The man who had no neck had visible difficulty in nodding but stomped twice on the wood floor to indicate “ask Carl.” Bush went on to explain that any country that took naps in the afternoon deserved to be woken up kind of sudden like. The 5-point plan is as follows.


Launch untested bombs to test them.
Put fingers in ears.
Try not to drop the dog.
Pave the Rio Grande
Celebrate at Taco Bell.

The Israeli’s declared themselves anti-Semitic for ever doubting the presidents commitment to plundering and pillaging and just wished Mexico was their neighbor. In support of the president’s plan, Sharon bulldozed The Vatican who said, “Hey what did we do?”


Abdul Ali a 70- year old goat herder who has lived in the Afghanistan desert his entire life, was bombed into the Stone Age Thursday. “My stone chair is pile of pebbles, my rock bed is dust…my ox drawn boulder is hamburger and dirt.” He said staring at what was once one of the nicest huts in Sandstorm Hills a closed community of wealthy goat herders whose assets were said to be in the 12 to 14-goat range. Vowing revenge on the infidels who did this Abdul sharpened a rock and started walking west. He will be here in twenty years but by then America will be named Pepsi which should confuse him.

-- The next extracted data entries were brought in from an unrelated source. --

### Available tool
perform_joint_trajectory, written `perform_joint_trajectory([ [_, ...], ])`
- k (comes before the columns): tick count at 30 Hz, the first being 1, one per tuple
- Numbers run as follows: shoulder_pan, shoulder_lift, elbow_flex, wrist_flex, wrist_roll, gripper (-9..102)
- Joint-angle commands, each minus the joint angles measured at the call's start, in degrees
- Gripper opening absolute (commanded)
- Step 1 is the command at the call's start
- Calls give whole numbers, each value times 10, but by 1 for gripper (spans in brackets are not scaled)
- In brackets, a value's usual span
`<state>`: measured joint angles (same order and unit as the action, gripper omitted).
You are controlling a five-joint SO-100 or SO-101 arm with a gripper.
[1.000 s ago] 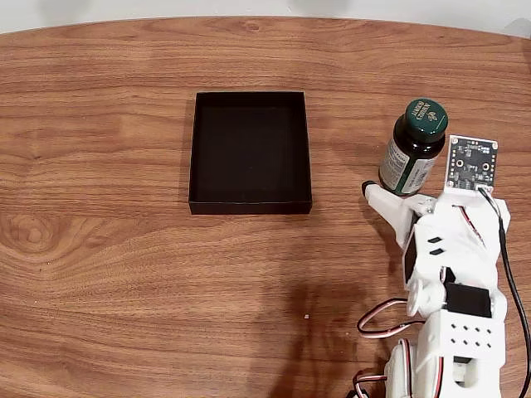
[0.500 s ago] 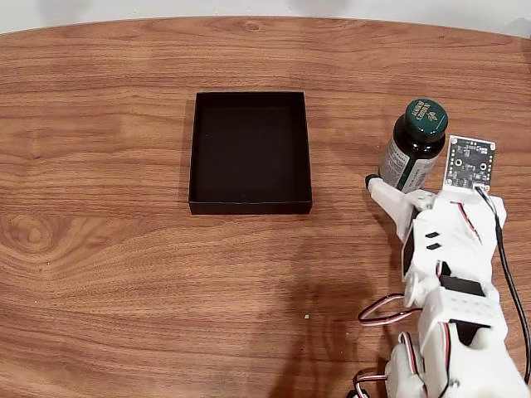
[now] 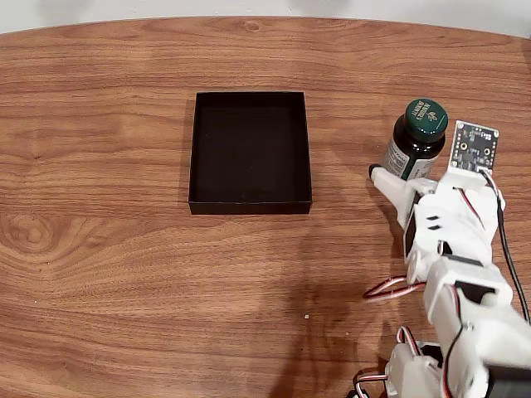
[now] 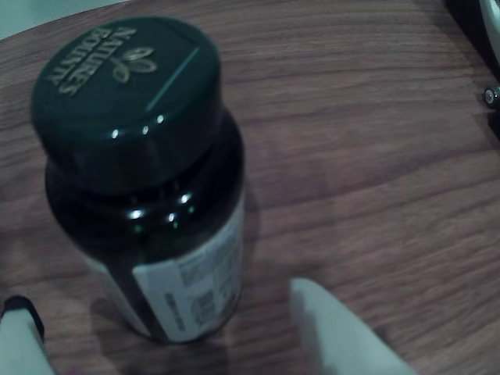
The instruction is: Pick up the pill bottle and place it in the black box.
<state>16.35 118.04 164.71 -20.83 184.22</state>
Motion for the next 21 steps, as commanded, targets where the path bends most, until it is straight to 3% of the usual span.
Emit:
perform_joint_trajectory([
  [1, -4, -47, -61, -58, -10, 39],
  [21, -36, -282, -184, -257, -39, 35],
])
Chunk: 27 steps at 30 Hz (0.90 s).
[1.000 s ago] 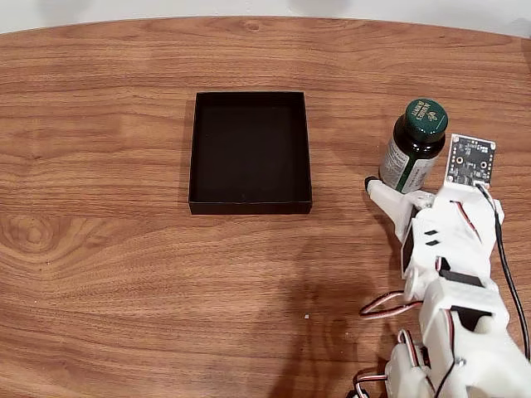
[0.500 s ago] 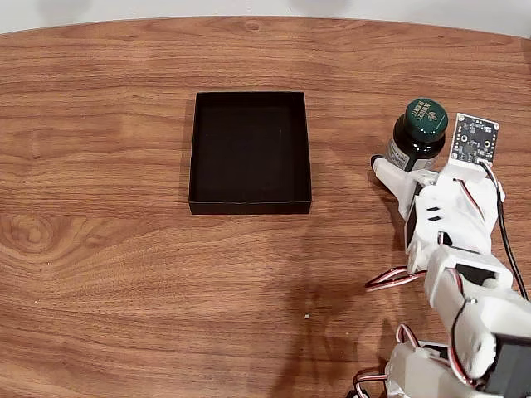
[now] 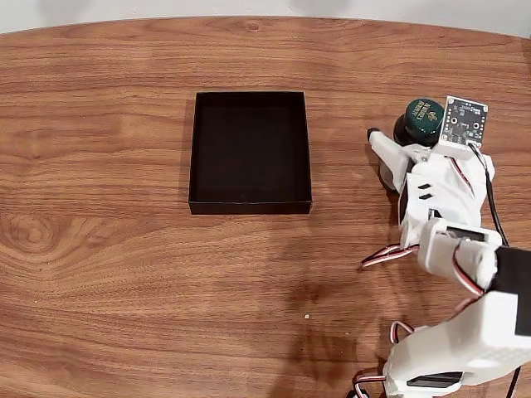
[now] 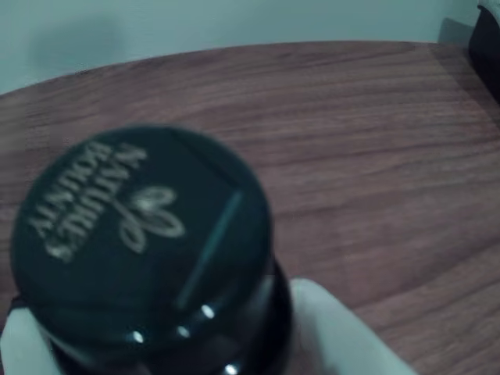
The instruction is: Pick up the pill bottle and place it in the black box.
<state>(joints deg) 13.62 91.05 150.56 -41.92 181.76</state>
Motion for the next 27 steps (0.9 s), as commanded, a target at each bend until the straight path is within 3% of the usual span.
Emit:
perform_joint_trajectory([
  [1, -11, -22, -43, -59, -17, 34],
  [15, -44, -10, -14, -98, -34, 15],
  [27, -95, 192, 57, -14, -9, 13],
])
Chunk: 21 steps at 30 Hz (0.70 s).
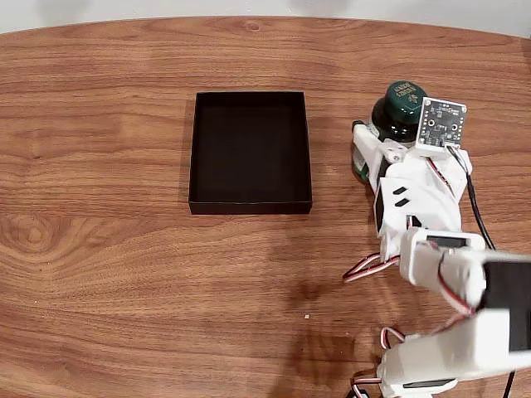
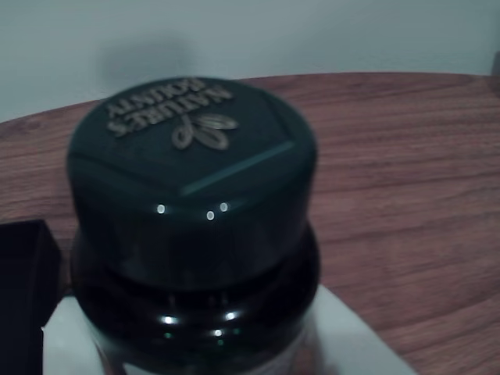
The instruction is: Pick up the pill bottle and place it in the black box.
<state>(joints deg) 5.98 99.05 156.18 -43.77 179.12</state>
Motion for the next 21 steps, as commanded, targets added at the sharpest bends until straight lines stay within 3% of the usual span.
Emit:
perform_joint_trajectory([
  [1, -25, 133, 5, 15, 20, 13],
  [9, -87, 246, 9, 87, 28, 12],
  [21, -203, 272, -32, 114, 73, 12],
])
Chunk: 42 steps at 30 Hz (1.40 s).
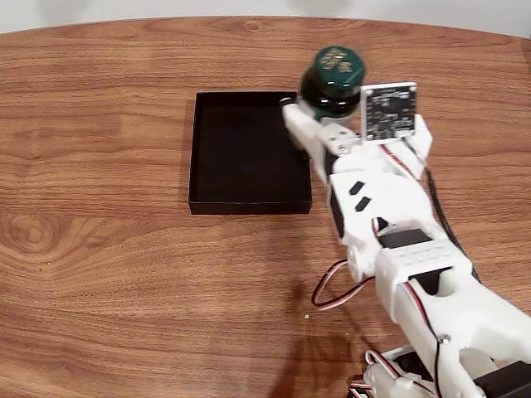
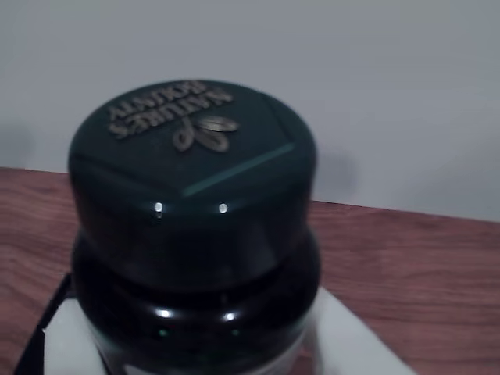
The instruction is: Pick up the pill bottle and place it in the black box.
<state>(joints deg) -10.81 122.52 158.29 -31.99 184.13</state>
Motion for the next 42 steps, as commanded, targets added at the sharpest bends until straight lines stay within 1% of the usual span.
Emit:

FRANCE OR BELGIUM OR LIBYA OR SOMEWHERE LIKE THAT- CNN Foreign correspondent Mike Smith who questions why he got this assignment found himself red faced as he interviewed a group of foreigners about something big but he wasn’t quite sure what that big thing was. He tried to refer to a little pocket language dictionary but by the time he found the right page the big news was old news and the group of foreigners had to catch a bus full of goats. So he just made something up. Impressed by his ability to make up a lie so quickly, CNN is negotiating with their parent company, the CIA, to make him an anchor or a 4-star General. Mike Smith who is not related to any other Mike Smith is writing a book called, “Making shit up fast.” Which is already on the New York Times Bestseller list and expected to stay there well after he writes the book.

Colin Powell said, “Don’t worry…We are going to have the CIA give him swimming lessons.”